Investing in a start-up can be tricky as there is no established blueprint on what to look for in a start-up that is bound to be successful. Most high profile investors do a great degree of research and cost benefit analysis before making the final decision.
But there is one man who seems to have figured out what attracts him in a startup.
“I want to know that the idea is audacious, that something has a gigantic, total addressable market… but I like it when it doesn’t at first land in your ear right.
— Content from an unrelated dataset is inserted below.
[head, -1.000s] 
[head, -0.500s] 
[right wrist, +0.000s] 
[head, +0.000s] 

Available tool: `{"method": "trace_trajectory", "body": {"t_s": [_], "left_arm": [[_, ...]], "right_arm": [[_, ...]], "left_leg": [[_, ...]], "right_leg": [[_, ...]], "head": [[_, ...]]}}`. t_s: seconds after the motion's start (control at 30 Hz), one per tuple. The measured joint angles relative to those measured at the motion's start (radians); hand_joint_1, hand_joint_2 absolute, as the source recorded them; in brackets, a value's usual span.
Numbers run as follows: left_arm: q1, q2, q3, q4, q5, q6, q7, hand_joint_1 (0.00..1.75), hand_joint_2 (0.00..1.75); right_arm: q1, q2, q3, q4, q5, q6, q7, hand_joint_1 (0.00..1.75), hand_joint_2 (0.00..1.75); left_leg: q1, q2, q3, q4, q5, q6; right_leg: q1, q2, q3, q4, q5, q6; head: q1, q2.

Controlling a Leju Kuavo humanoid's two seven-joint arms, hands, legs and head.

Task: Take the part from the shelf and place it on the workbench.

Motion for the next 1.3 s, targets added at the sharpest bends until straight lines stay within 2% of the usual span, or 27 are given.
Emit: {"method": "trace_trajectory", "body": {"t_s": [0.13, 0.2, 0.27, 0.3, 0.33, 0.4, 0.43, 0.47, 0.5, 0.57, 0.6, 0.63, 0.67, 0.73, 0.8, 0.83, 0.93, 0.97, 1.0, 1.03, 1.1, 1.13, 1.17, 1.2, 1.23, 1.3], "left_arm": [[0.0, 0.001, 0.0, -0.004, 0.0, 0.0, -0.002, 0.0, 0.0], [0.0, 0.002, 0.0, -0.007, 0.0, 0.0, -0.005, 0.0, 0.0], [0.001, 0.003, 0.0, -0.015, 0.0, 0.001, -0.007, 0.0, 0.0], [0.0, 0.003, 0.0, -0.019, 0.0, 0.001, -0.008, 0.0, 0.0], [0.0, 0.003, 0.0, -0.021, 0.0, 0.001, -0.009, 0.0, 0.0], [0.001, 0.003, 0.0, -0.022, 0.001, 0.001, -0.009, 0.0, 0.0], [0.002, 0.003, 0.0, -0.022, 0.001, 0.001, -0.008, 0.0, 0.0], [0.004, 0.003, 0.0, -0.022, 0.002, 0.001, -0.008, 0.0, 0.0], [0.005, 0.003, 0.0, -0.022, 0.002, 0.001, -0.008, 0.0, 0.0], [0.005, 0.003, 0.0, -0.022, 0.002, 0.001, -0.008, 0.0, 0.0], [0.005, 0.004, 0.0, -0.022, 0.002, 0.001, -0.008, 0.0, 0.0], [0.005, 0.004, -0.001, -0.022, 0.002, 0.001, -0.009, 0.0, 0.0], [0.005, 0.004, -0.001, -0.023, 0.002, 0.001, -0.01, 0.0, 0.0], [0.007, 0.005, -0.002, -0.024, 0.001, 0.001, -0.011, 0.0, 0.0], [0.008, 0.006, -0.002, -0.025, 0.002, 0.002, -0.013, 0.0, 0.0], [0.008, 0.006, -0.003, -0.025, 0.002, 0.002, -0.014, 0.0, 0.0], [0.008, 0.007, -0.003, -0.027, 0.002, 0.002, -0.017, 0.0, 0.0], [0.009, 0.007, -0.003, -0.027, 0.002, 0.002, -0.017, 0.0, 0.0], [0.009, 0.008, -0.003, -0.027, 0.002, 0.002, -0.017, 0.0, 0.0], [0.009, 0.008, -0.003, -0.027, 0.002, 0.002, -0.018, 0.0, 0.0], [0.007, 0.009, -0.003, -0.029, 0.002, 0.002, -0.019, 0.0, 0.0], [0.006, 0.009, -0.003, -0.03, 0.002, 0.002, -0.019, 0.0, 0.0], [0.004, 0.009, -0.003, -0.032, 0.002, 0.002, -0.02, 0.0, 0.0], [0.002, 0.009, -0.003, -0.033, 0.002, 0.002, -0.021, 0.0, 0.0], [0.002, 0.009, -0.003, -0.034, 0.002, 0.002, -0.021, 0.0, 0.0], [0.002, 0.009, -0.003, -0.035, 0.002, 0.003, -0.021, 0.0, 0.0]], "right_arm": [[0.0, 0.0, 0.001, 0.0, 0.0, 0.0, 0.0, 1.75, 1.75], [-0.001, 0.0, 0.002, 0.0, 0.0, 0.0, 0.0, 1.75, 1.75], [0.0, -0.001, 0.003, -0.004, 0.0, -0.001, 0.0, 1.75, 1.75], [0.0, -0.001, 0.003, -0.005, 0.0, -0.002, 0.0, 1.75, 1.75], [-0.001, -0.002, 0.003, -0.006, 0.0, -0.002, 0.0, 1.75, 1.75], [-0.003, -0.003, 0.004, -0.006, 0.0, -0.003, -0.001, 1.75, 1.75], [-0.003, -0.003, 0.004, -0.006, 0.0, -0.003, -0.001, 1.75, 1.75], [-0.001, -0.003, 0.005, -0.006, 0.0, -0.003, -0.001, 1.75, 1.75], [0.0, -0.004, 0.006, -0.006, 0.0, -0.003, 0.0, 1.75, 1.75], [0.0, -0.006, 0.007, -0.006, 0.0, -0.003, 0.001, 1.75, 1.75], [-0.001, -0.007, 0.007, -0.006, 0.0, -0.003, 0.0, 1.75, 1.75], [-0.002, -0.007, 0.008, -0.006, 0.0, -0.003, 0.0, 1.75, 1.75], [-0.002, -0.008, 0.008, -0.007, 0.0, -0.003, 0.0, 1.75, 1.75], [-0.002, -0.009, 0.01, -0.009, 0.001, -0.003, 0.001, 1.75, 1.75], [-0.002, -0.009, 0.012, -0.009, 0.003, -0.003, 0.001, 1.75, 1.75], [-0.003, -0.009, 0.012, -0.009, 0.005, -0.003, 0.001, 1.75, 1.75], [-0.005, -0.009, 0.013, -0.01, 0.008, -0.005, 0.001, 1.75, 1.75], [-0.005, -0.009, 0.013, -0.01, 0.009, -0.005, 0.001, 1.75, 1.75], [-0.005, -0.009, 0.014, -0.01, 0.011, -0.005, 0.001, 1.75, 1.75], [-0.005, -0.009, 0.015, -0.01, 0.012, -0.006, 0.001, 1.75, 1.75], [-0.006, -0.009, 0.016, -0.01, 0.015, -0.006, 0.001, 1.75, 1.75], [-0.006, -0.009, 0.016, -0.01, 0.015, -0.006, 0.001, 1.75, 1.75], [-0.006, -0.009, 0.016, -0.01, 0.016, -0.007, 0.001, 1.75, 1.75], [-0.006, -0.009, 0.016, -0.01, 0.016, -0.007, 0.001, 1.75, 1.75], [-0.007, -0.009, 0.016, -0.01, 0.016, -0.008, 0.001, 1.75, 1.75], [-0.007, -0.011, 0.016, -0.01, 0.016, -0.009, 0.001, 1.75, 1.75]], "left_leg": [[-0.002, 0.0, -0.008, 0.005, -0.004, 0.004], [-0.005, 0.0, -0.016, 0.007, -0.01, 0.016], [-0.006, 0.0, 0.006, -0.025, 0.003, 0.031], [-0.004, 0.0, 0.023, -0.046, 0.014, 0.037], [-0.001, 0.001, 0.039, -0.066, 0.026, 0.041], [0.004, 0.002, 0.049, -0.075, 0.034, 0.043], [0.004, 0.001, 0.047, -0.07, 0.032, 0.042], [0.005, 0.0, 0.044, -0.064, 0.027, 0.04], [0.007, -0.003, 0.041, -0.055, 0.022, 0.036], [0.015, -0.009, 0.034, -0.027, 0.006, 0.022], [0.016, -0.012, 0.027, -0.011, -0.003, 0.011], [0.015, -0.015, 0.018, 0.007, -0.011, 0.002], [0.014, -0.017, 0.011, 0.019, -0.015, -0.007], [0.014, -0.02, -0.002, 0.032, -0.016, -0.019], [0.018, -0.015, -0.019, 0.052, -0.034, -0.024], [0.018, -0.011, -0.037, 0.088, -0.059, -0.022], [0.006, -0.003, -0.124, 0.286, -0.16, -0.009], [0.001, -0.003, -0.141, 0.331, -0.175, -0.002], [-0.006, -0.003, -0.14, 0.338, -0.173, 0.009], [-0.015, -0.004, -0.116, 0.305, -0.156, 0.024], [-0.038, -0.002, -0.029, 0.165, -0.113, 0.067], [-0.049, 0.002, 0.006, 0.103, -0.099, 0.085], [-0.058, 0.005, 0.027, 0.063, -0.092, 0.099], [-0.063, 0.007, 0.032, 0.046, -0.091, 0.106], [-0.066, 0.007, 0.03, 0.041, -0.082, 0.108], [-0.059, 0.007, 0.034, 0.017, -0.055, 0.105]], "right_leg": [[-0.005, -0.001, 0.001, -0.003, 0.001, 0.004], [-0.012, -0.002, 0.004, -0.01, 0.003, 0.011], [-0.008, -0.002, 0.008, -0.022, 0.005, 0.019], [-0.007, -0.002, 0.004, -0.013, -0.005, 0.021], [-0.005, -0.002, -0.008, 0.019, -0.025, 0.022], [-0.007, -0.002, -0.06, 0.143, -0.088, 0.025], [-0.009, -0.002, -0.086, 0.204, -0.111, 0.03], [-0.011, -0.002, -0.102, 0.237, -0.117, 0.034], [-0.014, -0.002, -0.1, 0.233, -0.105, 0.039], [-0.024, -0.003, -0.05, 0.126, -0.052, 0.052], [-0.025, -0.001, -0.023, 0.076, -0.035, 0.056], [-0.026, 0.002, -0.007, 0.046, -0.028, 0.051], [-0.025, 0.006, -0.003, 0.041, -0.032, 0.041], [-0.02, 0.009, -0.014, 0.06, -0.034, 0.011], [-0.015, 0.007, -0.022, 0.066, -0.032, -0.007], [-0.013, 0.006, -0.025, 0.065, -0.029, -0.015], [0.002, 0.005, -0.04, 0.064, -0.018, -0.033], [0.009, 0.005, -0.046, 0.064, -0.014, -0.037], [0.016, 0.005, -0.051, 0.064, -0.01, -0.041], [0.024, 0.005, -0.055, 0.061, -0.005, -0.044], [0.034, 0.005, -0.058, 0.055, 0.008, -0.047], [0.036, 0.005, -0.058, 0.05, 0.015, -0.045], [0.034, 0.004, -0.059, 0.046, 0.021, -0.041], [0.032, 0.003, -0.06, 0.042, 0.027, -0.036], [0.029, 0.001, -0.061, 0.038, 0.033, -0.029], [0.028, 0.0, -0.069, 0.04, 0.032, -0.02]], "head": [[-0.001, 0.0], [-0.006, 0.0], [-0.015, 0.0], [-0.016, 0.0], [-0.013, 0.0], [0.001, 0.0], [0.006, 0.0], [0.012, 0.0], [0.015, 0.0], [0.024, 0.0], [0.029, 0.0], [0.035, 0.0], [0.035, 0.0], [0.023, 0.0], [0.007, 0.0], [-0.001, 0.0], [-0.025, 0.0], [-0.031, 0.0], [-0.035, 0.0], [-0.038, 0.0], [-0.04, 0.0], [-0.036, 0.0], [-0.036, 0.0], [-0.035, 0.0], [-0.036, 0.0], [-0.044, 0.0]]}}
It needs to almost seem nonsensical,” Ashton Kutcher said while speaking to Stephen Colbert on The Late Show.
Kutcher previously backed Pakistani start-up Cowlar, which is known as the “Fitbit for cows” and claims to have helped dairy farmers increase milk yield by 15 per cent.
They focus on creating a waterproof smart collar for cows that helps keep track of temperatures, heat cycles and other symptoms.
While talking on Thursday, the actor stated that he’s interested in startups when they’re little more than “two guys, a dog and a Power Point.”
Kutcher also backed Hooked, an app that has snared reportedly millions of millennials with six-minute horror stories told entirely in text-message format.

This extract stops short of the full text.